> _Available data_:
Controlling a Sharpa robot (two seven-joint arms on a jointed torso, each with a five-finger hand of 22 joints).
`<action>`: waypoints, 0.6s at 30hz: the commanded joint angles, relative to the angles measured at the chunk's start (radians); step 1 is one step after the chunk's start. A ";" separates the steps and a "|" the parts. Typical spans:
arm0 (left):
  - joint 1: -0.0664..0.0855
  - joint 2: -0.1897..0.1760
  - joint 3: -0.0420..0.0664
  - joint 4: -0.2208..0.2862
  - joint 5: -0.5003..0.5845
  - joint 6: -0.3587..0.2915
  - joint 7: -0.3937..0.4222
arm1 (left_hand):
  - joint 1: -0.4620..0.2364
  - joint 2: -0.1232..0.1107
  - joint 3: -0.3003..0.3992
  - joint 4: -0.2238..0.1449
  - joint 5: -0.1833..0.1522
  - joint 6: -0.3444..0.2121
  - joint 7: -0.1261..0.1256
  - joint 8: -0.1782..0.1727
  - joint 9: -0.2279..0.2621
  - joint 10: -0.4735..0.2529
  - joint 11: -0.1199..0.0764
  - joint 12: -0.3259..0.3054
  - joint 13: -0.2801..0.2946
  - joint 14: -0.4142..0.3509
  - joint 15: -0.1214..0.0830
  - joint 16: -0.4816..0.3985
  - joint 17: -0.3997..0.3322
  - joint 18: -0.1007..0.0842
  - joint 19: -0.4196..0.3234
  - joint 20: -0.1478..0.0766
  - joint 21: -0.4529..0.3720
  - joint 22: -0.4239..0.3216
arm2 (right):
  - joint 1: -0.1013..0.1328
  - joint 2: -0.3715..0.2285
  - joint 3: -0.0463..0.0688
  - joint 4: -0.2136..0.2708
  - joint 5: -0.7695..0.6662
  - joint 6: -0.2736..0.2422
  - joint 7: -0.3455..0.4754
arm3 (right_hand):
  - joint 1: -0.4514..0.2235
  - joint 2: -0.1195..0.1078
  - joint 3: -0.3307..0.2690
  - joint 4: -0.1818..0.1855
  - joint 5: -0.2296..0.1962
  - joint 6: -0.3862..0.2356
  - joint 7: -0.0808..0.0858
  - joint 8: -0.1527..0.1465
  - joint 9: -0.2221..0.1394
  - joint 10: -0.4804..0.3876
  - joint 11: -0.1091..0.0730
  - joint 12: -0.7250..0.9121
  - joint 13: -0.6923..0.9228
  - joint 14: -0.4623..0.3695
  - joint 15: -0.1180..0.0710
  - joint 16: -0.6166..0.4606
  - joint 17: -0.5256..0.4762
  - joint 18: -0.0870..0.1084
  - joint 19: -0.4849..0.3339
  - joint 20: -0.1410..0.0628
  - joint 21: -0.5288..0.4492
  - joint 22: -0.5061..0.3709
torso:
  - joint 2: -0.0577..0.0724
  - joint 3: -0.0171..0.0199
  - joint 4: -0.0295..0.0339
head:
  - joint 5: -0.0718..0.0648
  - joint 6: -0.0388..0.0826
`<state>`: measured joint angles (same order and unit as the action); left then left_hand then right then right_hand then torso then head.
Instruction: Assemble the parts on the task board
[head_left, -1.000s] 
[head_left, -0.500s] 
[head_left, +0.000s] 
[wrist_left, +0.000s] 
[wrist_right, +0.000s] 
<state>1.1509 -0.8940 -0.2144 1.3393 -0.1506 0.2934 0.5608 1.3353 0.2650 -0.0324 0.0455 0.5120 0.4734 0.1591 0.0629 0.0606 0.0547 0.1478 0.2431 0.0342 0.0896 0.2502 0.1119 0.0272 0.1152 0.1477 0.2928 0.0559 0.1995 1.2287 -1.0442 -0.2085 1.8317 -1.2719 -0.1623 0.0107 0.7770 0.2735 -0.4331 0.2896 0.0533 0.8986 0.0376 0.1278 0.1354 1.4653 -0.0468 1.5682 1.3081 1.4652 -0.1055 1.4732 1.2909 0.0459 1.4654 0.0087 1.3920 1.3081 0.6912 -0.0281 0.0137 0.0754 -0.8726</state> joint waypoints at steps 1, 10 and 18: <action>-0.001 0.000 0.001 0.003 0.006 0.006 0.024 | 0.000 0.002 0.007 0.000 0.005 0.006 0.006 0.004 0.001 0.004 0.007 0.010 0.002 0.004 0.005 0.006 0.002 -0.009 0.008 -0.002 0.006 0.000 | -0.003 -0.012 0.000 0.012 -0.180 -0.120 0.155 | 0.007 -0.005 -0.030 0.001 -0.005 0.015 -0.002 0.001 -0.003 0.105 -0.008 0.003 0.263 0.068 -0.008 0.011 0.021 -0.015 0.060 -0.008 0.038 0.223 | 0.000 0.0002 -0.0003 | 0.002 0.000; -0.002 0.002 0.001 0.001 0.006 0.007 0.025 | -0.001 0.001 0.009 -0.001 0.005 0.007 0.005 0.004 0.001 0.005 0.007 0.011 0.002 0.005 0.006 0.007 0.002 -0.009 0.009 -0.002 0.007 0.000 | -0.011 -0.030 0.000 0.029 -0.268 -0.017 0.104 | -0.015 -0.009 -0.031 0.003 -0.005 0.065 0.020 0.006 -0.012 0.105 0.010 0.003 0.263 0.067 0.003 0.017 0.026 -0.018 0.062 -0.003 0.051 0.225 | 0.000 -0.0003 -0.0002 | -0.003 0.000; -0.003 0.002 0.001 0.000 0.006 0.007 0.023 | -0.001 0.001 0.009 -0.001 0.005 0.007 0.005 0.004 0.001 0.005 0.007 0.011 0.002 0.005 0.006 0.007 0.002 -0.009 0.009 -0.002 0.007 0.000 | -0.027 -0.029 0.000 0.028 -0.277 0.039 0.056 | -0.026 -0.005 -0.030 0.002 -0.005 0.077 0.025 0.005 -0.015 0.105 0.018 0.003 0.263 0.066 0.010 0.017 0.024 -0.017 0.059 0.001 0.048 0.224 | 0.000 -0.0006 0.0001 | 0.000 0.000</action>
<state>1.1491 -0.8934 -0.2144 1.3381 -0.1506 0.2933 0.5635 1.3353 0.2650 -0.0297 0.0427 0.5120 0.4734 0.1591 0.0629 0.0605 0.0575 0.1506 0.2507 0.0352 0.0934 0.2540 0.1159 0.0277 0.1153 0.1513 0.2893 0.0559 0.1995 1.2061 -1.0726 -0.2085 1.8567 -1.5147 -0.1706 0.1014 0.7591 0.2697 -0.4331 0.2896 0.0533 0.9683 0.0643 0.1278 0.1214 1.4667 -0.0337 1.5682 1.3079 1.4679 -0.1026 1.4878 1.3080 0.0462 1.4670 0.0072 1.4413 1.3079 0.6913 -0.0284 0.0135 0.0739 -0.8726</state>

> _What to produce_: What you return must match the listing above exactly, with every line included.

> _Exercise answer_:
Controlling a Sharpa robot (two seven-joint arms on a jointed torso, each with a five-finger hand of 22 joints).
`<action>`: waypoints, 0.6s at 30hz: the commanded joint angles, relative to the angles measured at the chunk's start (radians); step 1 is one step after the chunk's start. A ";" separates the steps and a "|" the parts. Typical spans:
arm0 (left):
  - joint 1: -0.0664..0.0855
  - joint 2: -0.1897..0.1760
  - joint 3: -0.0420..0.0664
  - joint 4: -0.2208..0.2862
  - joint 5: -0.5003..0.5845
  - joint 6: -0.3587..0.2915
  - joint 7: -0.3937..0.4222
arm1 (left_hand):
  - joint 1: -0.4620..0.2364
  - joint 2: -0.1232..0.1107
  - joint 3: -0.3003..0.3992
  - joint 4: -0.2238..0.1449
  - joint 5: -0.1833..0.1522
  - joint 6: -0.3444..0.2121
  - joint 7: -0.1261..0.1256
  - joint 8: -0.1782..0.1727
  - joint 9: -0.2279..0.2621
  - joint 10: -0.4735..0.2529
  - joint 11: -0.1199..0.0764
  - joint 12: -0.3259..0.3054
  - joint 13: -0.2801..0.2946
  - joint 14: -0.4142..0.3509
  - joint 15: -0.1214..0.0830
  - joint 16: -0.4816..0.3985
  - joint 17: -0.3997..0.3322
  - joint 18: -0.1007..0.0842
  - joint 19: -0.4196..0.3234
  - joint 20: -0.1478..0.0766
  - joint 21: -0.4529..0.3720
  - joint 22: -0.4239..0.3216
arm2 (right):
  - joint 1: -0.1013..0.1328
  - joint 2: -0.3715..0.2285
  - joint 3: -0.0463..0.0688
  - joint 4: -0.2136..0.2708
  - joint 5: -0.7695..0.6662
  - joint 6: -0.2736..0.2422
  - joint 7: -0.3455..0.4754
arm3 (right_hand):
  - joint 1: -0.4514..0.2235
  - joint 2: -0.1195..0.1078
  - joint 3: -0.3307..0.2690
  - joint 4: -0.1818..0.1855
  - joint 5: -0.2296..0.1962
  - joint 6: -0.3862..0.2356
  - joint 7: -0.0808..0.0858
  - joint 8: -0.1527..0.1465
  - joint 9: -0.2221..0.1394
  - joint 10: -0.4804..0.3876
  - joint 11: -0.1091..0.0730
  - joint 12: -0.7250..0.9121
  - joint 13: -0.6923..0.9228
  - joint 14: -0.4623..0.3695
  - joint 15: -0.1180..0.0710
  - joint 16: -0.6166..0.4606
  - joint 17: -0.5256..0.4762
  - joint 18: -0.0870..0.1084
  - joint 19: -0.4849..0.3339
  - joint 20: -0.1410..0.0628
  - joint 21: -0.5288..0.4492
  - joint 22: -0.5061..0.3709
torso:
  - joint 2: -0.0577..0.0724
  - joint 3: -0.0171..0.0199
  - joint 4: -0.0295..0.0339
head:
  - joint 5: -0.0718..0.0648
  - joint 6: -0.0388..0.0826
`<state>`: measured joint angles (same order and unit as the action); left then left_hand then right then right_hand then torso then head.
Instruction: Assemble the parts on the task board
[head_left, -1.000s] 
[head_left, -0.500s] 
[head_left, +0.000s] 
[wrist_left, +0.000s] 
[wrist_right, +0.000s] 
<state>1.1509 -0.8940 -0.2144 1.3393 -0.1506 0.2934 0.5608 1.3353 0.2650 -0.0324 0.0455 0.5120 0.4734 0.1591 0.0629 0.0606 0.0547 0.1478 0.2431 0.0342 0.0896 0.2502 0.1119 0.0272 0.1152 0.1477 0.2928 0.0559 0.1995 1.2287 -1.0442 -0.2085 1.8317 -1.2719 -0.1623 0.0107 0.7770 0.2735 -0.4331 0.2896 0.0533 0.8986 0.0376 0.1278 0.1354 1.4653 -0.0468 1.5682 1.3081 1.4652 -0.1055 1.4732 1.2909 0.0459 1.4654 0.0087 1.3920 1.3081 0.6912 -0.0281 0.0137 0.0754 -0.8726</state> joint waypoints at steps 1, 10 and 18: <action>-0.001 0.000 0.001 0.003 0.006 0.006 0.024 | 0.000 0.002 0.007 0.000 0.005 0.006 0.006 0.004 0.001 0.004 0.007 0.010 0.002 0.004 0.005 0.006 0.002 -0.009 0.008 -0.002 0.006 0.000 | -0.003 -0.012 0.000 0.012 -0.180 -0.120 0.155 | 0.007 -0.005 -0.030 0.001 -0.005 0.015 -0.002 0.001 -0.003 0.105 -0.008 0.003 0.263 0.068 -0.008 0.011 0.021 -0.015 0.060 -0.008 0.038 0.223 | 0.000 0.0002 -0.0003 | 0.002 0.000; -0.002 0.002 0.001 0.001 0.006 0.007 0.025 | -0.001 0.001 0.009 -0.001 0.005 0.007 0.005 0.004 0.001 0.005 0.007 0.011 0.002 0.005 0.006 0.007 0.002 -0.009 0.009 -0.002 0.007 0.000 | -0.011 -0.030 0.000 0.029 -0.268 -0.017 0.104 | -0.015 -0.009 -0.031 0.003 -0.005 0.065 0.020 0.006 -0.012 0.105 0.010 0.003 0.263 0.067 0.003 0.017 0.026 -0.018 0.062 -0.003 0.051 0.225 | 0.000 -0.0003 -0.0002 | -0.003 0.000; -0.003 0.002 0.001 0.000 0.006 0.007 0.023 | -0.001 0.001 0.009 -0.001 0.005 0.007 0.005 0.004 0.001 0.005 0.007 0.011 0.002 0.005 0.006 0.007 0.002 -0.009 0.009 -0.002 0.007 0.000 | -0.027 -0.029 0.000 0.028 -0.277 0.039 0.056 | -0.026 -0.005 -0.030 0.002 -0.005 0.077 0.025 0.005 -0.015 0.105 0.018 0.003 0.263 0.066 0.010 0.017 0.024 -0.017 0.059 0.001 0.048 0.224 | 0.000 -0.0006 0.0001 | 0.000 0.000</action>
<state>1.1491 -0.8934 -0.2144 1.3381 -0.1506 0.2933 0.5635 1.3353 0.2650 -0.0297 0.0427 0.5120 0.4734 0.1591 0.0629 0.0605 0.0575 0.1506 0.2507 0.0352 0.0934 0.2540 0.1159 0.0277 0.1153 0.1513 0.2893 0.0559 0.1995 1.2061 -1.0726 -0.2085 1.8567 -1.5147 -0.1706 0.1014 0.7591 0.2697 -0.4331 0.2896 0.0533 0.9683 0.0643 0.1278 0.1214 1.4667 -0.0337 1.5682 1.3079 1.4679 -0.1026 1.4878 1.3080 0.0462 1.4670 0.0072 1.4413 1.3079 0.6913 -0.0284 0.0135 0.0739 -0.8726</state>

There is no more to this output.